Stored data entries
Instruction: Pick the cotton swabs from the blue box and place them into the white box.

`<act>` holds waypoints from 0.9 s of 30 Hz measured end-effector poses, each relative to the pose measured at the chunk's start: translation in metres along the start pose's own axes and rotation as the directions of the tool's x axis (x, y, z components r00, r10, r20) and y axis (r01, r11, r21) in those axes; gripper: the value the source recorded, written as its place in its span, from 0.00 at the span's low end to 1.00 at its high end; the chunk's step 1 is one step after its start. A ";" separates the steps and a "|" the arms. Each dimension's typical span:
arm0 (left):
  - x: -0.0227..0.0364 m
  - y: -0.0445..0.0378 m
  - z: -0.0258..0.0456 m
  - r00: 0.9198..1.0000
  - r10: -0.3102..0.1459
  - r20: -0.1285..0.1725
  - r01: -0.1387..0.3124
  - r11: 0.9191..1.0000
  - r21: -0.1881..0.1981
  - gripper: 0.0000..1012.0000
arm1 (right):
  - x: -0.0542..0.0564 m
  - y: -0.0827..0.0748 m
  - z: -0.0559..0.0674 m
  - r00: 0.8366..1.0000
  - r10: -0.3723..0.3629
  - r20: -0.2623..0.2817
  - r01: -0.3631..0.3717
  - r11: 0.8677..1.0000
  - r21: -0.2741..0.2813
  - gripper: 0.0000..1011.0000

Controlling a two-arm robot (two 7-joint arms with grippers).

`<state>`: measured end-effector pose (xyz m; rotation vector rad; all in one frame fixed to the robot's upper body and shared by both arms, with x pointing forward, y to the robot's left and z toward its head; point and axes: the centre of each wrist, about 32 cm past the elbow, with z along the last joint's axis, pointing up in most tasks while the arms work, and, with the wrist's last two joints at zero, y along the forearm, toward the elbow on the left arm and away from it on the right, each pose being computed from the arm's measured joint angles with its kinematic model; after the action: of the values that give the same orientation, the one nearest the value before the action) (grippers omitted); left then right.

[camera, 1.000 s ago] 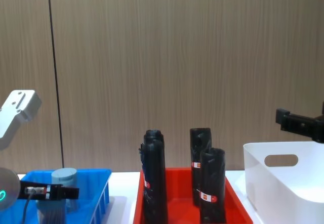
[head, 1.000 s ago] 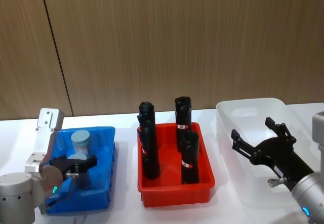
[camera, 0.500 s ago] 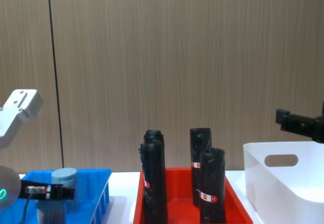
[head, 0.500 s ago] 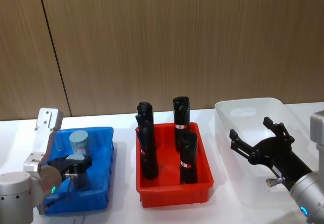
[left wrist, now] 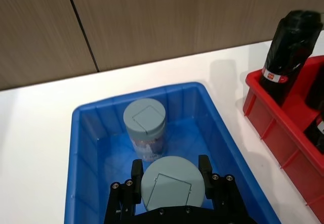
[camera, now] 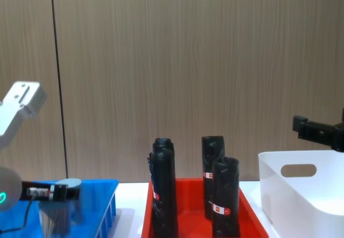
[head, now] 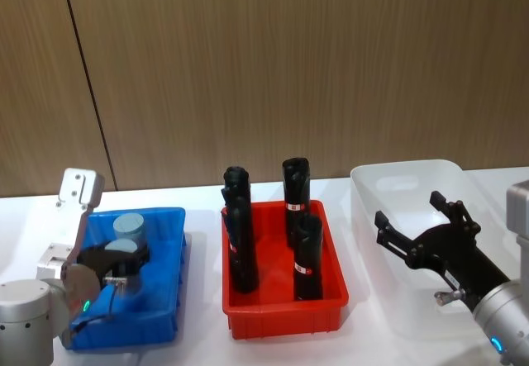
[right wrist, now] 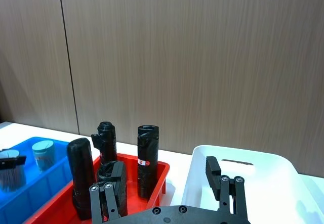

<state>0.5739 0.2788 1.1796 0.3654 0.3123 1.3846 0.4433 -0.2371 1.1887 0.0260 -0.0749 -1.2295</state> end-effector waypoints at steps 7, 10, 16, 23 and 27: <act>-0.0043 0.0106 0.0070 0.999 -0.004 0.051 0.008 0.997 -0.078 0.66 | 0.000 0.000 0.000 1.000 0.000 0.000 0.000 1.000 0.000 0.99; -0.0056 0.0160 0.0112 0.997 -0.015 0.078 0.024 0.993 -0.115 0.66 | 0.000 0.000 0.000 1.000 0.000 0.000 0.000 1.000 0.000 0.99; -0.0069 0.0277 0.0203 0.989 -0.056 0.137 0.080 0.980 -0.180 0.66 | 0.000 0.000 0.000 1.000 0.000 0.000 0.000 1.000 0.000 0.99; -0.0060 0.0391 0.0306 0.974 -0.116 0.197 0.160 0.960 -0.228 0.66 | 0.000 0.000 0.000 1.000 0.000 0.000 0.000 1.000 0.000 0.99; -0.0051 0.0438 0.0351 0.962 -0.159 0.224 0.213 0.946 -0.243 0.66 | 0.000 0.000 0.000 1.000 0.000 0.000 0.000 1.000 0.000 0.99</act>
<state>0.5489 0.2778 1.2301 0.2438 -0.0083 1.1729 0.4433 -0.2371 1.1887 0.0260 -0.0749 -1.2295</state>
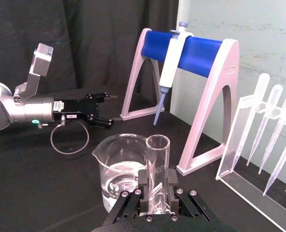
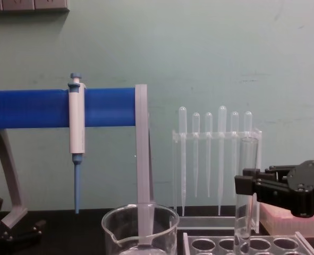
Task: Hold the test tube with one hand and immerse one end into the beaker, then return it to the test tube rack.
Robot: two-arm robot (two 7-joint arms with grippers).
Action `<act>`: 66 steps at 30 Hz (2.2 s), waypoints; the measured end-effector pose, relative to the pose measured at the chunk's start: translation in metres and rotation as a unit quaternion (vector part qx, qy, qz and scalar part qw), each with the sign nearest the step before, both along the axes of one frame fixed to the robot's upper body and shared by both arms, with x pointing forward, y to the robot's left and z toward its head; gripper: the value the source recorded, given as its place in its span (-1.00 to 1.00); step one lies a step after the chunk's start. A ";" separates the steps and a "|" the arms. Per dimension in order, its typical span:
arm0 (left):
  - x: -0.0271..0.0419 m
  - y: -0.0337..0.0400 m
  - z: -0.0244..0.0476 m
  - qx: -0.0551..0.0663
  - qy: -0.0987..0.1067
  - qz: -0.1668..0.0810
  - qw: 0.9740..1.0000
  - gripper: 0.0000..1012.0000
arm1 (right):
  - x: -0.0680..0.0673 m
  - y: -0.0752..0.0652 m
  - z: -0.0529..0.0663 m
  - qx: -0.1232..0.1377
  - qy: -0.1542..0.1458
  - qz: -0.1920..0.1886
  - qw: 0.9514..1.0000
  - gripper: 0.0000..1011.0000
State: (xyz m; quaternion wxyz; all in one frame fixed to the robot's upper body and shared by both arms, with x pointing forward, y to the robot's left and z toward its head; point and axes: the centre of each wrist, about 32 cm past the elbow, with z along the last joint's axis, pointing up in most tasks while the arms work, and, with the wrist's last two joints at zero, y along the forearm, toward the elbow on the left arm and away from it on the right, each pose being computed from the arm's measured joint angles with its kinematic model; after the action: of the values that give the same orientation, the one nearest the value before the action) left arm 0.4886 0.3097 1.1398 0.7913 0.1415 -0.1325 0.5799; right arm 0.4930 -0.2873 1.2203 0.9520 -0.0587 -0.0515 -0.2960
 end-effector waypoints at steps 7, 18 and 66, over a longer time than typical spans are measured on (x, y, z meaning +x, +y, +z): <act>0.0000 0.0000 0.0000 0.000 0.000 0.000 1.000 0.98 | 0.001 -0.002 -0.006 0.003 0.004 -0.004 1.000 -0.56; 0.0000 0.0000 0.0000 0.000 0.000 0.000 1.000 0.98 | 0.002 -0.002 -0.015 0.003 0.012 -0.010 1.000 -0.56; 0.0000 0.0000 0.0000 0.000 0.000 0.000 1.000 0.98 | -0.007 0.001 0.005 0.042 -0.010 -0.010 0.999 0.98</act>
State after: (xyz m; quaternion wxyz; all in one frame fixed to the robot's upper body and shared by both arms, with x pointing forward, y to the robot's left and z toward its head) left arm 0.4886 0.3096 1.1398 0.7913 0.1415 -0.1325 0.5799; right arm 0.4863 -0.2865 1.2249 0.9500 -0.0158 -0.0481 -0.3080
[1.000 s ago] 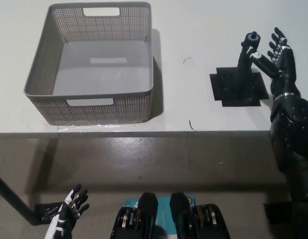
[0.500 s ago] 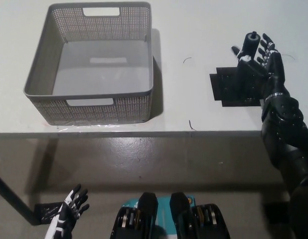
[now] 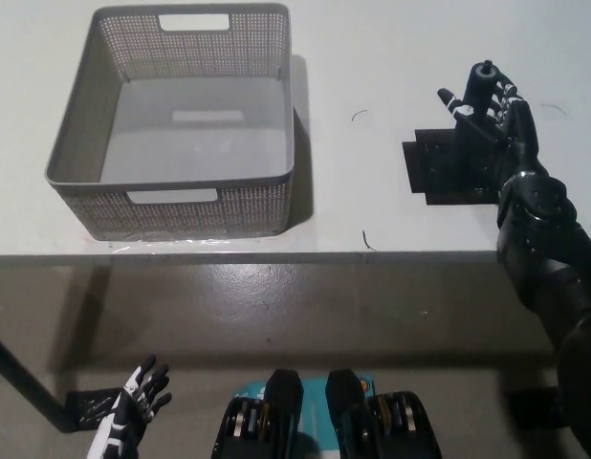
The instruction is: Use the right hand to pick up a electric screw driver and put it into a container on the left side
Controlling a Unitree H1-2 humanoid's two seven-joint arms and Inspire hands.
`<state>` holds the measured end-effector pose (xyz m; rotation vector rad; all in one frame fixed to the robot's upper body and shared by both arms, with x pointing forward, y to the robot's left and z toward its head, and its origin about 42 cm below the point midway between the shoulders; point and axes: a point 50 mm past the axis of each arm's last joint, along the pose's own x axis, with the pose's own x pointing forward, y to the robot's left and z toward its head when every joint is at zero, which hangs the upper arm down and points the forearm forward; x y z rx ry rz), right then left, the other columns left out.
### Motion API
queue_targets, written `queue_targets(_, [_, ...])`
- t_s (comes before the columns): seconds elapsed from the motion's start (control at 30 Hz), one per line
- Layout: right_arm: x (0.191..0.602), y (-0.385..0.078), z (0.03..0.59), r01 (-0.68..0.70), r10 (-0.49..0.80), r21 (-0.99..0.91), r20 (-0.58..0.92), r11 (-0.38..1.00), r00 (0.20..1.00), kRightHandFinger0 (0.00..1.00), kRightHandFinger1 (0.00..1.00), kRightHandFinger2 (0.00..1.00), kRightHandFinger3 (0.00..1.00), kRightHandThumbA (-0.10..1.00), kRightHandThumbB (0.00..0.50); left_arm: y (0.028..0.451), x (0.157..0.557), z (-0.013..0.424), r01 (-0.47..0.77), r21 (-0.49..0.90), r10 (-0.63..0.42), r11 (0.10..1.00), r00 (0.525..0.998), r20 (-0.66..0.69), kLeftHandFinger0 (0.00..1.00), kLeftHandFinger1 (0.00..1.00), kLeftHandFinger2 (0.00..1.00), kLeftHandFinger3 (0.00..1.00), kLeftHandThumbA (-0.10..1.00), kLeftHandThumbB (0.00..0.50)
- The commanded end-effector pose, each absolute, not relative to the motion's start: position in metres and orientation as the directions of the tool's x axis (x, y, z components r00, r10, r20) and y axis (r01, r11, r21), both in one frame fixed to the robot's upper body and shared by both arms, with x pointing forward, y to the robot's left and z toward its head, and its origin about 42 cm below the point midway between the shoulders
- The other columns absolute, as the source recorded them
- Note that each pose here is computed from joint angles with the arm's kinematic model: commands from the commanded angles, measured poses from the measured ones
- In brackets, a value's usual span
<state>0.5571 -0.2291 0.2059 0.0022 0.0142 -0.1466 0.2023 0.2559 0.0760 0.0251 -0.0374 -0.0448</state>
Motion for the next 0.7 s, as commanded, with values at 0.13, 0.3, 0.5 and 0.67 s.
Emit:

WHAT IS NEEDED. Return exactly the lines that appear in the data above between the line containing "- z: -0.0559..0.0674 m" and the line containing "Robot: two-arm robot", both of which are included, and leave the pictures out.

ANSWER BOX.
  - z: -0.0559..0.0674 m
  - r00: 0.8366..1.0000
  - r10: -0.3723..0.3629
  - r20: -0.2623..0.2817
  - r01: -0.3631..0.3717
  - r11: 0.8677..1.0000
  - r21: -0.2741..0.2813
  - gripper: 0.0000..1011.0000

Controlling a two-arm robot (two 7-joint arms with grippers).

`<state>`: measured end-effector pose (xyz m; rotation vector rad; all in one frame fixed to the robot's upper body and shared by both arms, with x pointing forward, y to the robot's left and z toward its head; point and axes: the centre of each wrist, about 32 cm past the elbow, with z along the last joint's axis, pointing up in most tasks while the arms work, and, with the wrist's last two joints at zero, y along the forearm, toward the elbow on the left arm and away from it on the right, each pose being computed from the arm's measured joint angles with its kinematic model; after the action: of the values that give the same orientation, the one nearest the value before the action) (grippers omitted); left then right.

[camera, 1.000 s ago] 
[head, 1.000 s ago] 
[camera, 0.500 s ago] 
[head, 0.500 s ago] 
[left wrist, now] 
[camera, now] 
[head, now] 
[right wrist, now] 

<state>0.5739 0.2788 1.1796 0.3654 0.3123 1.3846 0.4433 -0.2371 1.1887 0.0260 -0.0749 -1.2295</state> end-effector waypoints at steps 7, 10, 16, 23 and 27: <act>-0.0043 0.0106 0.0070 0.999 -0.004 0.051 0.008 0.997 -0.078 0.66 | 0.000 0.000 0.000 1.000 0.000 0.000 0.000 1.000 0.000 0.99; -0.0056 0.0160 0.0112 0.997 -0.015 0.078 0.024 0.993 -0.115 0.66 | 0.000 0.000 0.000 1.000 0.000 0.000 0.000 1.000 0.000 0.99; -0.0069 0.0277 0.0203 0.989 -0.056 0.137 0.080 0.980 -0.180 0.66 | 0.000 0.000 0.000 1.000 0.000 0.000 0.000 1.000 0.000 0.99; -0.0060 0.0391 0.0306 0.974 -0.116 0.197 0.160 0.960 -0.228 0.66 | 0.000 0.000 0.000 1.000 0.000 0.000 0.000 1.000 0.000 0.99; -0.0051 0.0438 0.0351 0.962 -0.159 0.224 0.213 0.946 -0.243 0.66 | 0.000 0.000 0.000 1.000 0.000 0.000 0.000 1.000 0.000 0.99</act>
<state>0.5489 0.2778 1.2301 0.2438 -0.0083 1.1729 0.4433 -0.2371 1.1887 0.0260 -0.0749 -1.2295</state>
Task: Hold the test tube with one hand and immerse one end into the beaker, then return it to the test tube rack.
Robot: two-arm robot (two 7-joint arms with grippers).

This exercise is now finished, and nothing remains to add.